EXERCISE DESCRIPTION: Look in the material below for the line holding "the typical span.". Set it down exactly, with each later line up to and including the line holding "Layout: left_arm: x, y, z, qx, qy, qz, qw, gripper".

━━━━

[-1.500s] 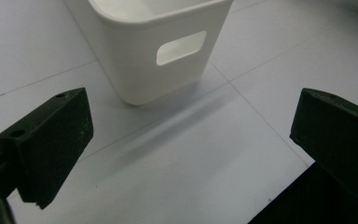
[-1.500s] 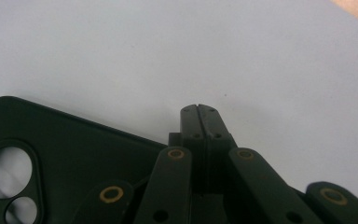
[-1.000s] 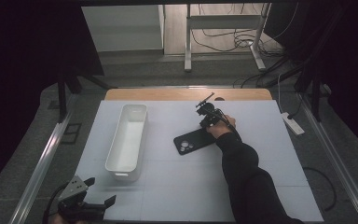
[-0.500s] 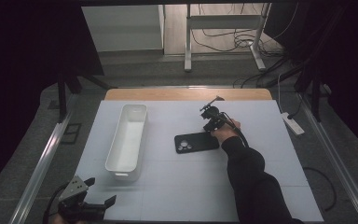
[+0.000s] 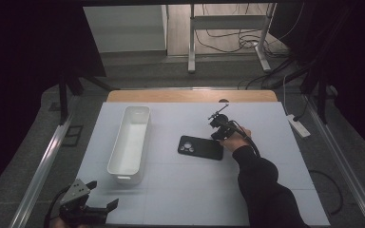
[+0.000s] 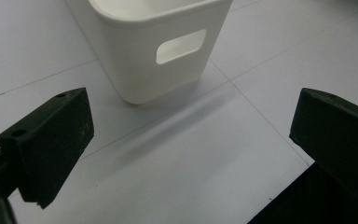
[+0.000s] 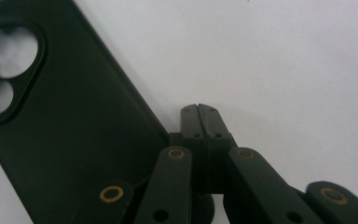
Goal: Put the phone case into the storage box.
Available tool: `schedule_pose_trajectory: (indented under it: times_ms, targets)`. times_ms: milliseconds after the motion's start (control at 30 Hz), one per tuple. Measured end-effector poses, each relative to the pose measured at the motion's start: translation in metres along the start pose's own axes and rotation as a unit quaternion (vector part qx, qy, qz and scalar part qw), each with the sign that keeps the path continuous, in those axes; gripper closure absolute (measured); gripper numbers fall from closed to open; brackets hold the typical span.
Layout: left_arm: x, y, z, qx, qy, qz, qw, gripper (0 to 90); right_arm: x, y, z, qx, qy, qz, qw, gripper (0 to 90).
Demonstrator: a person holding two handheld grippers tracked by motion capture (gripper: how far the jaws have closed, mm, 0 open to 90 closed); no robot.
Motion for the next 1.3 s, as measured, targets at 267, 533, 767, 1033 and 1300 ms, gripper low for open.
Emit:
schedule_pose_trajectory:
  times_ms: [267,533,767,1033,1300]
  targets:
    - [0.000,0.000,0.000,0.000,0.000,0.001,1.0000,0.2,-0.008,0.011,0.007,-0.002,-0.008,-0.005,1.0000,90.0]
    - [0.000,0.000,0.000,-0.001,0.000,0.001,1.0000,0.2,-0.015,0.021,0.014,0.003,-0.018,-0.016,0.9997,90.0]
    - [0.000,0.000,0.000,-0.001,0.000,0.001,1.0000,0.2,-0.021,0.029,0.021,0.005,-0.025,-0.018,0.9995,90.0]
    - [0.000,0.000,0.000,0.000,0.000,0.001,1.0000,0.3,-0.028,0.038,0.031,0.003,-0.030,-0.020,0.9994,90.0]
    - [0.000,0.000,-0.001,0.000,0.000,0.002,1.0000,0.2,-0.033,0.044,0.040,0.000,-0.034,-0.021,0.9992,90.0]
Point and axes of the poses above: each handheld gripper's, and its own axes: x roughly forward along the jaws, y roughly out of its underside, z roughly to its left, the point moved 5 cm from there along x, roughly forward along the jaws, and after that the axes turned 11 degrees about -z, right-handed, at the moved point
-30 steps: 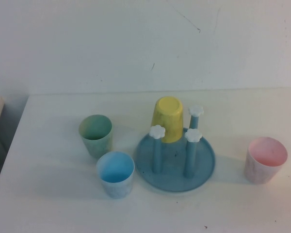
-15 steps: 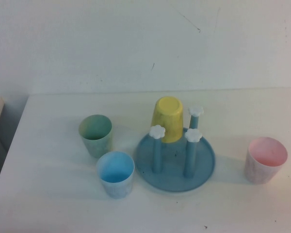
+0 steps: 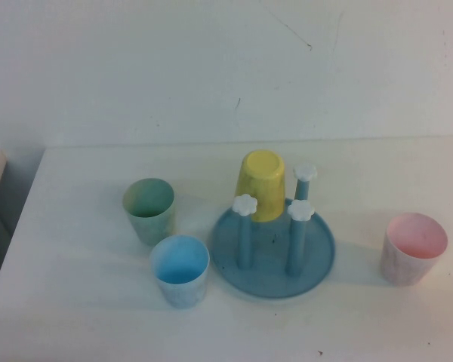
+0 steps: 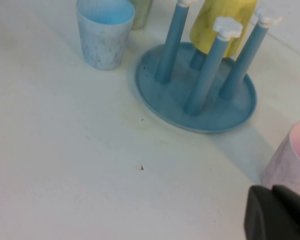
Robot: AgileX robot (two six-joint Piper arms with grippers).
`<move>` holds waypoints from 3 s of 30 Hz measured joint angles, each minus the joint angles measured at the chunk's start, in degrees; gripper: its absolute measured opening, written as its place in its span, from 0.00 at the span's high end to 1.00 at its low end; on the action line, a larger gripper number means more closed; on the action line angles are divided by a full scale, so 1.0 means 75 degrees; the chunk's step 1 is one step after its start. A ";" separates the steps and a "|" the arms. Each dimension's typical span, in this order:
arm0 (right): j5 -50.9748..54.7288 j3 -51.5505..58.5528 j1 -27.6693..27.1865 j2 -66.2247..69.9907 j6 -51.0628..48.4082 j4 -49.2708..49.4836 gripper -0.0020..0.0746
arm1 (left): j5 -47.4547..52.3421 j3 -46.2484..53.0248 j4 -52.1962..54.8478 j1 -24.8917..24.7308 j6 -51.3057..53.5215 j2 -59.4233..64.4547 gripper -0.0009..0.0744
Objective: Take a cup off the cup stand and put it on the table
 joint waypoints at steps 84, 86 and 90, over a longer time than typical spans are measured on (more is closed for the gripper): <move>-0.2981 0.2914 -0.1817 -0.2961 0.5615 -0.5003 0.98 | 0.0172 -0.0025 0.0070 0.0245 0.1357 -0.0013 0.99; -0.2825 0.2957 -0.1889 -0.3225 0.5667 -0.5003 0.98 | 0.0172 -0.0025 0.0070 0.0245 0.1357 -0.0013 0.99; -0.2210 0.2968 -0.1921 -0.3318 0.5880 -0.5144 0.98 | 0.0176 -0.0025 0.0070 0.0245 0.1357 -0.0013 0.99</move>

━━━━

WORKED SOLUTION:
Available tool: `schedule_pose_trajectory: (indented under it: times_ms, targets)`. times_ms: milliseconds after the motion's start (control at 30 Hz), one per tuple. Measured end-effector poses, each relative to the pose measured at the motion's start: translation in metres along the start pose's own axes and rotation as a unit quaternion (vector part qx, qy, qz and scalar part qw), each with the sign that keeps the path continuous, in those axes; gripper closure absolute (measured); gripper numbers fall from closed to open; brackets hold the typical span.
Layout: left_arm: x, y, z, qx, qy, qz, qw, gripper (0 to 90); right_arm: x, y, z, qx, qy, qz, qw, gripper (0 to 90).

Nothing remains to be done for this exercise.